To our knowledge, there is no literature comparing IMPI and IPI in the context of advanced lymphoma under CAR T-cell therapy. Our study has limitations which need to be considered when interpreting the results. First, this is a single-center study with a limited number of subjects. This may limit the interpretation of the association of IMPI or IPI with OS. Second, some patients had to be excluded as there was no measurable disease on PET. This represents a limitation of imaging-based prognostic indices (as compared with IPI) in clinical routine. Third, resulting from the operational and logistical nature of CART, the clinical use of bridging therapy may affect the MTV as the metabolic activity is likely altered by systemic bridging regimens. During the bridging period, this may affect the metabolic component of the lymphomas more strongly than the morphologic lymphoma masses, which could also affect the prediction of OS.

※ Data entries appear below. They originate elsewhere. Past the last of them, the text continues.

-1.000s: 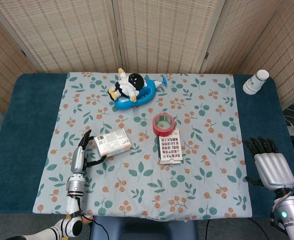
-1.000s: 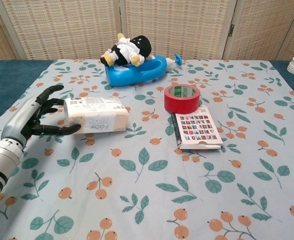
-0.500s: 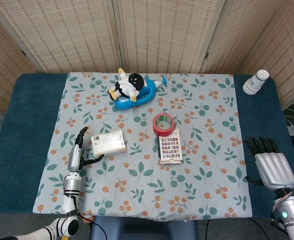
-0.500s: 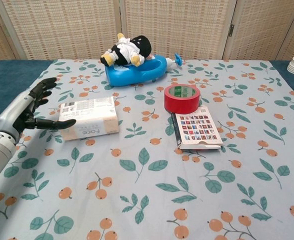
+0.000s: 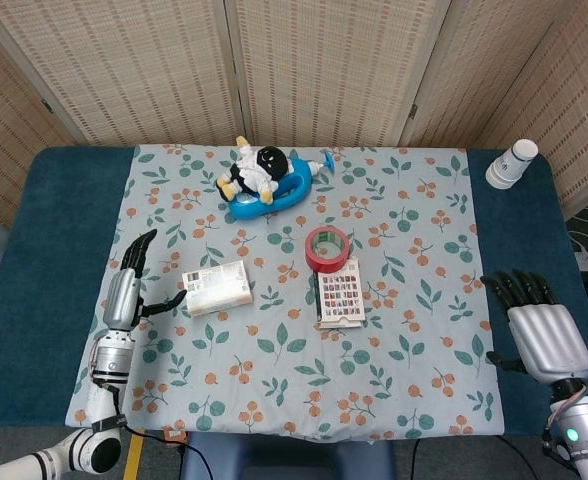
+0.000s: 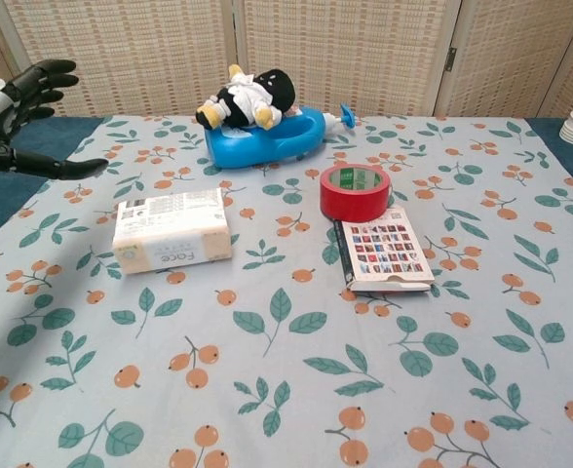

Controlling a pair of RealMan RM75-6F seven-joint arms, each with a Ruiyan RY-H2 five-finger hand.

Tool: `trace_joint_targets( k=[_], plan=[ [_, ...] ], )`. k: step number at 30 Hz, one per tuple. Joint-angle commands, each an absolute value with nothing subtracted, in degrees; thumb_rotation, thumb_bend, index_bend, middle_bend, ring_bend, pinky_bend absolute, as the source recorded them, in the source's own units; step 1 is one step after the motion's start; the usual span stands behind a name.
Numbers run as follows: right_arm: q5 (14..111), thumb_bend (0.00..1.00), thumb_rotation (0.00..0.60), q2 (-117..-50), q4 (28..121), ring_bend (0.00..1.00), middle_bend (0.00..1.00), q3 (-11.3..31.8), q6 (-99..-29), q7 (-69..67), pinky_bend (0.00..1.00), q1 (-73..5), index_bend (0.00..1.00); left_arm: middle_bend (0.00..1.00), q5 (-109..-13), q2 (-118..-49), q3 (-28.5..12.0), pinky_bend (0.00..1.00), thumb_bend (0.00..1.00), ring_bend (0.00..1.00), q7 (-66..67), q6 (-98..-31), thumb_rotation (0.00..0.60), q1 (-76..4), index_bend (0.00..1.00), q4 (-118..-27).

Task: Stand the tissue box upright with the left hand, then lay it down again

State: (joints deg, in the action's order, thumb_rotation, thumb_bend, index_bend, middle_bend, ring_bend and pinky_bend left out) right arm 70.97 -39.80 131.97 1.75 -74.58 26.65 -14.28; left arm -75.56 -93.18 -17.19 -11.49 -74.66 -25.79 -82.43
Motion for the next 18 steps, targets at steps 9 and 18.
trace_joint_targets(
  k=[9, 18],
  plan=[
    [81.44, 0.11, 0.600, -36.27, 134.95, 0.00, 0.06, 0.83, -80.44, 22.56, 0.03, -9.88, 0.11, 0.12, -64.99, -58.27, -12.55, 0.16, 0.17, 0.07, 37.10, -65.99, 0.600, -27.41, 0.15, -118.16],
    [85.90, 0.11, 0.600, -34.69, 134.99, 0.00, 0.06, 0.09, -80.81, 20.67, 0.03, -8.19, 0.11, 0.17, -64.93, -52.43, -9.77, 0.15, 0.16, 0.05, 44.37, -69.45, 0.600, -26.83, 0.19, -124.32]
  ],
)
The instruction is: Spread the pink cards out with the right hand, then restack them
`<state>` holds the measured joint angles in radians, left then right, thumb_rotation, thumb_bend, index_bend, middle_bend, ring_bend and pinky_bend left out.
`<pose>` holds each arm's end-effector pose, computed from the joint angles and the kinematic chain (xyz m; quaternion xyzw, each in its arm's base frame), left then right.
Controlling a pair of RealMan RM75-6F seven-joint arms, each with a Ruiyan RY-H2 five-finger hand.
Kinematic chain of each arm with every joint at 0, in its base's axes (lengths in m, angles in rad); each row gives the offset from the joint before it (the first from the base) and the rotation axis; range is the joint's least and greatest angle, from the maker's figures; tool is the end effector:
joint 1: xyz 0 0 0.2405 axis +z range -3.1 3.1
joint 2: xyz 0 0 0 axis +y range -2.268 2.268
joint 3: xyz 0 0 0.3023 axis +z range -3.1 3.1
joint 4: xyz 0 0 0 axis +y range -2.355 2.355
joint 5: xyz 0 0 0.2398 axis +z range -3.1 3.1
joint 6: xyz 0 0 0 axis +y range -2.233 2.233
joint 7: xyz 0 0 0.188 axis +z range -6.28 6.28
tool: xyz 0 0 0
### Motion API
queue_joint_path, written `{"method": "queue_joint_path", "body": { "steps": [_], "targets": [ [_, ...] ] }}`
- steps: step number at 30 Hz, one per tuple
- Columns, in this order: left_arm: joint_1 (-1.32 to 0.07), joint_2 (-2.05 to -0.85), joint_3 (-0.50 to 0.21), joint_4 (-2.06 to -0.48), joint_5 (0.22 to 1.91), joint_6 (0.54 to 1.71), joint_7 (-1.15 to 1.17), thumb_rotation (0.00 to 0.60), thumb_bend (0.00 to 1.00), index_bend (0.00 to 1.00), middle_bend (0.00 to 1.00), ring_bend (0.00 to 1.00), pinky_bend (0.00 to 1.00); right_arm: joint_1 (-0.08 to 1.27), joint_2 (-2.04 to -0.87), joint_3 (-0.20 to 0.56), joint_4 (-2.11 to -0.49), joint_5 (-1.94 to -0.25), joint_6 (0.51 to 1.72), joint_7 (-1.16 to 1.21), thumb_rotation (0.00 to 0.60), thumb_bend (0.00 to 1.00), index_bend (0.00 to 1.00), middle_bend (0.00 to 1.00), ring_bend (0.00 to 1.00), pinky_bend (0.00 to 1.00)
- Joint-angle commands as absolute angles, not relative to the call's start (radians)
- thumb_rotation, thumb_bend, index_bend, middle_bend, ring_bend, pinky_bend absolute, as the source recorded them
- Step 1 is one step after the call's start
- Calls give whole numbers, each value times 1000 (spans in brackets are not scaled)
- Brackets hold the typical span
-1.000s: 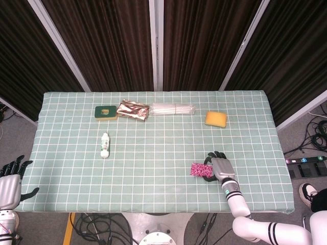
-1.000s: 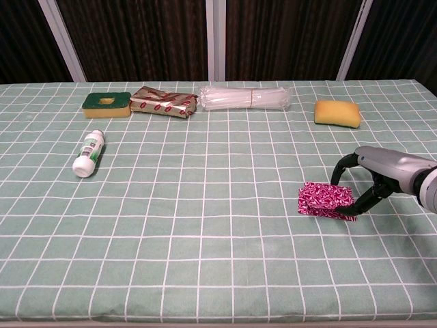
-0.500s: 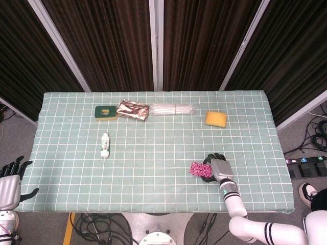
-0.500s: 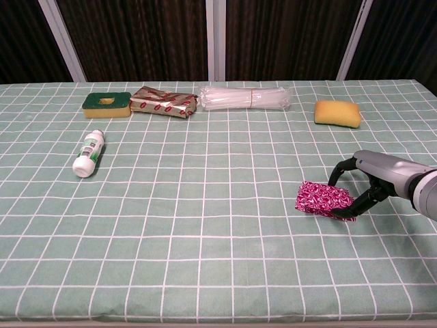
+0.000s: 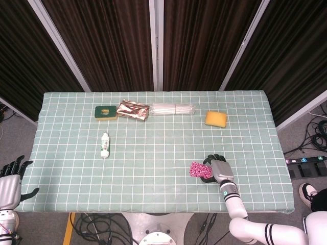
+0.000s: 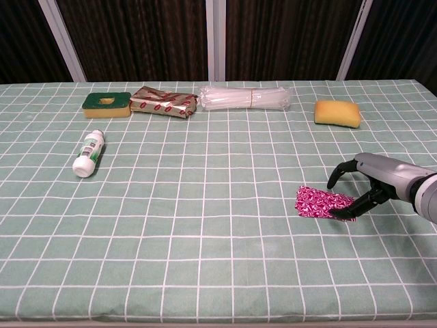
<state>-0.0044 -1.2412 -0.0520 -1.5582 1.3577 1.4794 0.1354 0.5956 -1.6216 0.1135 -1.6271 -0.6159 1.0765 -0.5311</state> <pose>-0.4055 0.1978 0.1189 -0.5490 -0.4270 -0.3132 0.6467 -0.2579 -0.3355 -0.1034 0.6339 -0.5849 0.2300 0.4509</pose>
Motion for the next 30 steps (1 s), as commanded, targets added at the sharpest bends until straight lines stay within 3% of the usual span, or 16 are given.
{"method": "queue_joint_path", "body": {
  "steps": [1,6,14,20,30],
  "targets": [
    [-4,-1240,-51,-1558,1359,1479,135,600,91,268,195,153,168,584,-1600,115,-1644,-652,1096,-512,467,165,287,116,0,0],
    [-8,-1238,-53,-1562,1363,1481,139,600,91,268,195,153,168,553,-1512,115,-1670,-817,1131,-433,465,167,269,116,0,0],
    [-15,-1231,-64,-1584,1353,1481,164,600,91,268,195,153,168,453,-1340,68,-1641,-1140,1259,-250,468,181,150,95,0,0],
    [-16,-1233,-67,-1605,1350,1489,191,600,91,268,195,153,168,357,-1222,39,-1690,-1259,1371,-136,470,179,105,67,0,0],
    [-15,-1243,-66,-1632,1358,1509,226,600,91,268,195,153,168,222,-1192,-28,-1723,-1408,1509,-53,475,181,104,69,0,0]
  ]
}}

In conclusion, the IMPI yielded superior prognostic value compared to the IPI alone regarding the estimation of PFS following CD19 CART and thus holds potential as a novel prognostic index. In contrast with IMPI in the first-line DLBCL setting, we did not observe a significant association of IMPI at baseline with OS after CART. Future research should prospectively assess the value of IMPI regarding OS in larger studies of r/r B-NHL patients receiving CART.